Hydrogel-nanoparticle patches as prophylactic scaffold agents for in vivo local gene/drug delivery in colorectal cancer tumours

Cancer is among the major causes of mortality in the developed world, and the worldwide incidence continues to increase. It is here that Nanotechnology can make a difference. In reality, the outstanding advancements made in Medicine and Biomedical Engineering over the last decade is somewhat due to the fundamental improvements made in Nanotechnology. The National Cancer Institute envisions that over the next years, Nanotechnology will result in significant advances in early detection, molecular imaging, targeted and multifunctional therapeutics, prevention and control of cancer.

In the last years, Dr. João Conde and colleagues developed several smart platforms to tackle cancer from all sides. From the development of nanoparticles and scaffolds able to overcome drug resistance by detecting and silencing a specific multidrug resistance protein (Conde et al. PNAS 2015) to gene-, chemo-, photo- and immuno-therapy nanoparticles able to target and inhibit, with outstanding efficiencies, the progression of breast (Conde et al. Nature Materials 2015; Avital & Conde et al. Nature Communications 2016), gastric (Bao & Conde et al. Scientific Reports 2015), lung (Conde et al. Advanced Functional Materials 2015; Conde et al. Nanoscale 2015) or colon cancer (Conde et al. J. Controlled Release 2014; Conde et al. Nature Materials 2016), Conde et al. were able to develop novel and essential tools in Nanotechnology and Nanomedicine that lead to cancer regression and increased survival.
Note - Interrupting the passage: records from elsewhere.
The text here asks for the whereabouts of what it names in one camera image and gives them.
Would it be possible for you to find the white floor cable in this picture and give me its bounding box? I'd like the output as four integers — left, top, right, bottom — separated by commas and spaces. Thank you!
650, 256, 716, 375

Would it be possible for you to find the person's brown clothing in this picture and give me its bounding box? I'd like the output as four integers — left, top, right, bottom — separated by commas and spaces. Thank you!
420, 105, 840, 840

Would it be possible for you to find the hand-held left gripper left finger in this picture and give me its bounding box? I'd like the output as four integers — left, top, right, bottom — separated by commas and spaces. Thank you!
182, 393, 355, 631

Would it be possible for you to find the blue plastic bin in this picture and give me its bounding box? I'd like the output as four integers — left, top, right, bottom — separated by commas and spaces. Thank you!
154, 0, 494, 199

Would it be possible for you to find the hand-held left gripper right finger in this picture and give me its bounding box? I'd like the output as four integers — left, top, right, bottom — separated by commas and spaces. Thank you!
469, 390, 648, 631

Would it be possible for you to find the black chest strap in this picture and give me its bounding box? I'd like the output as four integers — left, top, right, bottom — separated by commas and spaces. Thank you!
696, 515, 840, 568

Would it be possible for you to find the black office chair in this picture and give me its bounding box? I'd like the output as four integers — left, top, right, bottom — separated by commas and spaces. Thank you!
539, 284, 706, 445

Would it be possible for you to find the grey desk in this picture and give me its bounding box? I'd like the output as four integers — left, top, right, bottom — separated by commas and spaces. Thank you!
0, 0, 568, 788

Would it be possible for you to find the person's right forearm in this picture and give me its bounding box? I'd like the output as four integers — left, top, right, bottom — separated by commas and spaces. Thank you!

As Marie Curie fellow, Dr. João Conde provided strong evidence for the development of pioneer platforms for treating cancer locally using hydrogel patches.
The majority of the conventional treatments for cancer are the systemic administration of chemotherapeutic drugs, which are rapidly cleared from the blood stream and accumulate non-specifically in kidneys, spleen, liver and lymph nodes, producing a strong immunogenicity and toxicity. Local application of cargo-containing vehicle at the target site might be the method of choice for multitude of pathologies as it allows for the delivery of higher ‘effective’ dose while enhancing therapeutic molecules stability, minimizing side-effects and clearance. In fact, a local therapeutic vehicle opens up new vistas for effective neoadjuvant therapy, to treat non-resectable tumors, or for washout procedure following tumor resection to prevent recurrence.

In the last 36 months during the Marie Curie Grant, Dr. João Conde has obtained significant results in the development of a new class of smart injectable, biocompatible and biodegradable hydrogels based on dendrimers and dextrans. These hydrogels are highly biocompatible. Additionally, they provide facile encapsulation of drugs and genes without affecting their activity and may serve as depots for the delivery of these therapeutic payloads.

Dr. João Conde have shown that dendrimer:dextran adhesive hydrogels are able to sense and differentially react with the disease microenvironment (e.g. can sense the tissue microenvironment by detecting the expression of specific genes related with multidrug resistance, Conde et al. PNAS 2015), potentiating targeted drug release and uptake in certain disease settings. These hydrogels also prove to be incredible useful for re-programing the primary tumor using gene-regulating RNA molecules to prevent metastasis in a breast cancer mouse model (Avital & Conde et al. Nature Communications 2016) or for miRNA delivery by using the self-assembly of a triple-helix forming RNA structure that lead to nearly 90% levels of tumor shrinkage two weeks post-gel implantation (Conde et al. Nature Materials 2015). Taken one step-forward, these hydrogels were also optimized and developed as prophylactic patches able to perform gene, chemo and phototherapy in a triple-combination approach to achieve complete tumor resection when applied to non-resected tumors and to the absence of tumor recurrence when applied following tumor resection (Conde et al. Nature Materials 2016). This study also identifies the molecular and genetic pathways triggered in response to the three therapeutic modalities − gene-, chemo-, photo-therapy − by tumor gene expression profiling in treated mice.

Taken together the studies developed in the Marie Curie Project reported by Conde et al., hydrogels are excellent candidates for a successful strategy of the proposed project and represent a rational treatment strategy following a comprehensive scrutiny of the tumor microenvironment and host response to different therapeutic modalities.